• **Work order**: Show every line of the data that contains the string "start".

-*-*-

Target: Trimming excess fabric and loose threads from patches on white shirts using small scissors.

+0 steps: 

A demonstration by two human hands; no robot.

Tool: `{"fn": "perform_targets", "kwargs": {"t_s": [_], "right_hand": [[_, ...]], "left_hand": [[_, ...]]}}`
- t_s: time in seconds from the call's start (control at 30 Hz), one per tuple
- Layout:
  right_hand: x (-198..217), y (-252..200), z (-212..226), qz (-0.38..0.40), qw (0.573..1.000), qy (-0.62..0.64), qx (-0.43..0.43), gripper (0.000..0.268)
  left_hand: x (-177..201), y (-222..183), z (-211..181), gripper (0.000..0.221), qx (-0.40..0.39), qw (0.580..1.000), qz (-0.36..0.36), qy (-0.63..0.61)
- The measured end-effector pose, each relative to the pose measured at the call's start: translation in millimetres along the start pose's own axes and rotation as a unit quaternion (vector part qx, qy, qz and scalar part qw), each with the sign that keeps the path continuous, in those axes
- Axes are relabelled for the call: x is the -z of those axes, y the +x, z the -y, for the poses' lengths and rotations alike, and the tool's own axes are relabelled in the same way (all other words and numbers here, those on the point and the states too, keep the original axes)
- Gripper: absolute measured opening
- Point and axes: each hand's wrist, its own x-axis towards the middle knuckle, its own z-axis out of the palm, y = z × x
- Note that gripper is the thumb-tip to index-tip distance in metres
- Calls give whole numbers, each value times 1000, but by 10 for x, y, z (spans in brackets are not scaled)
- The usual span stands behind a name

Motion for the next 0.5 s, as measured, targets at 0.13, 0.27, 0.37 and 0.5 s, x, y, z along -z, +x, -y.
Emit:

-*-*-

• **Your solution**:
- t_s: time in seconds from the call's start (control at 30 Hz), one per tuple
- The measured end-effector pose, each relative to the pose measured at the call's start: translation in millimetres along the start pose's own axes and rotation as a unit quaternion (vector part qx, qy, qz and scalar part qw), each with the sign that keeps the path continuous, in those axes

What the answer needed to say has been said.